(Exercise description)
Without the pictures, print the lines from the one holding "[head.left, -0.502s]" through the last line below, both included, exactly as they stand.
== Raw data ==
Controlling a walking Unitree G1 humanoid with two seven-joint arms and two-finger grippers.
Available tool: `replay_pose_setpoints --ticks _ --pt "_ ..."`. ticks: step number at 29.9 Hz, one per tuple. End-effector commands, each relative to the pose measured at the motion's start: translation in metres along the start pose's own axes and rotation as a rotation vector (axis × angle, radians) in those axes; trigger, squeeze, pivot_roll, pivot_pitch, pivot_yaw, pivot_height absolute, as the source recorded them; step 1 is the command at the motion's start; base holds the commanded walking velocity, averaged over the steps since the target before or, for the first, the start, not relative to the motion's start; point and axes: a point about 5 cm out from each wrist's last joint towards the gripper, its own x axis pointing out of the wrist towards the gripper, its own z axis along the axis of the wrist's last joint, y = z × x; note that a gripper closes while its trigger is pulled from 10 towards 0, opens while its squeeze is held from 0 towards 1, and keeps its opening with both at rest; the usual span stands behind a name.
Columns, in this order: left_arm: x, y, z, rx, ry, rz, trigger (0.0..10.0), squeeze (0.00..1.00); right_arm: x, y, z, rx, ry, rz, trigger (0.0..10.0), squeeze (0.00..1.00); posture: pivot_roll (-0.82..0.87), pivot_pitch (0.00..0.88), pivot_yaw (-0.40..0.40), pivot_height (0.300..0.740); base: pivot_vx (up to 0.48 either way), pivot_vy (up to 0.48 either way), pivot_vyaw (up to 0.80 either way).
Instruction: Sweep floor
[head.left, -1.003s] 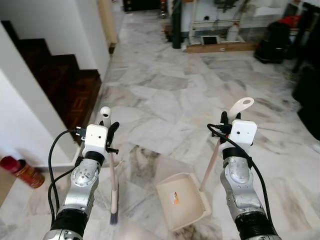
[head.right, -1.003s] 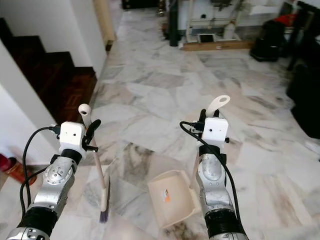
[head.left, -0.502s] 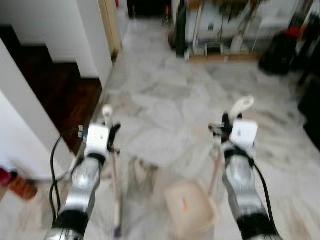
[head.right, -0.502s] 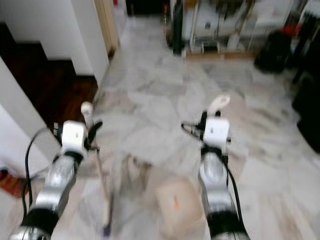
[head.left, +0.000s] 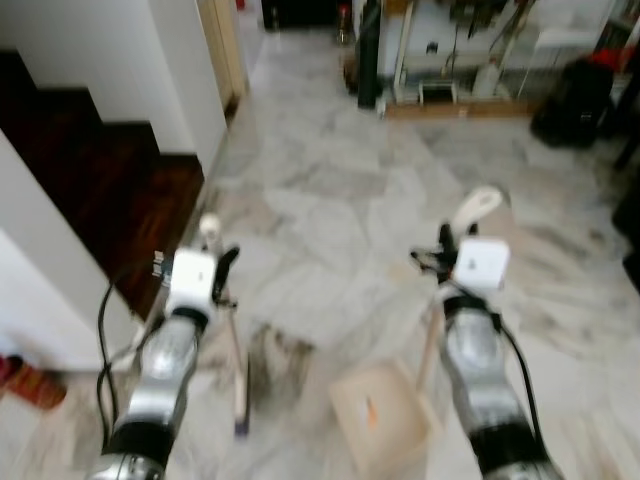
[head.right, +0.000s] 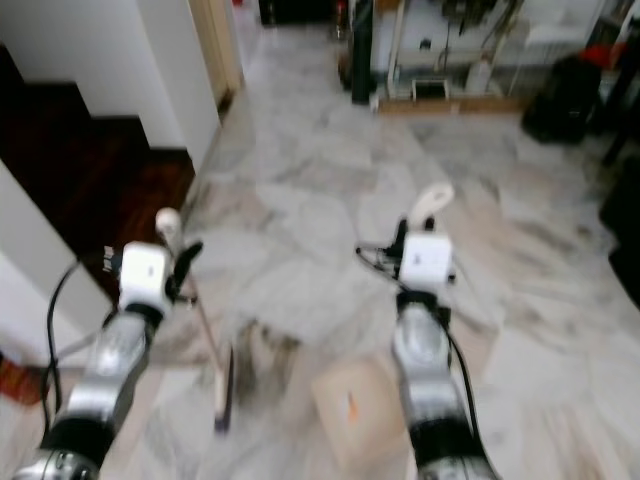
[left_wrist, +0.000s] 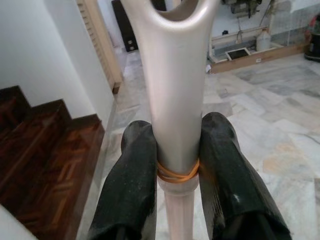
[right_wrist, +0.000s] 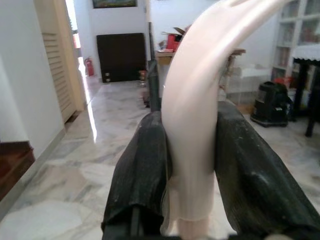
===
(Exercise result)
[head.left, -0.502s] 
[head.right, -0.502s] 
[head.left, +0.000s] 
[head.right, +0.000s] 
[left_wrist, +0.000s] 
[right_wrist, +0.000s] 

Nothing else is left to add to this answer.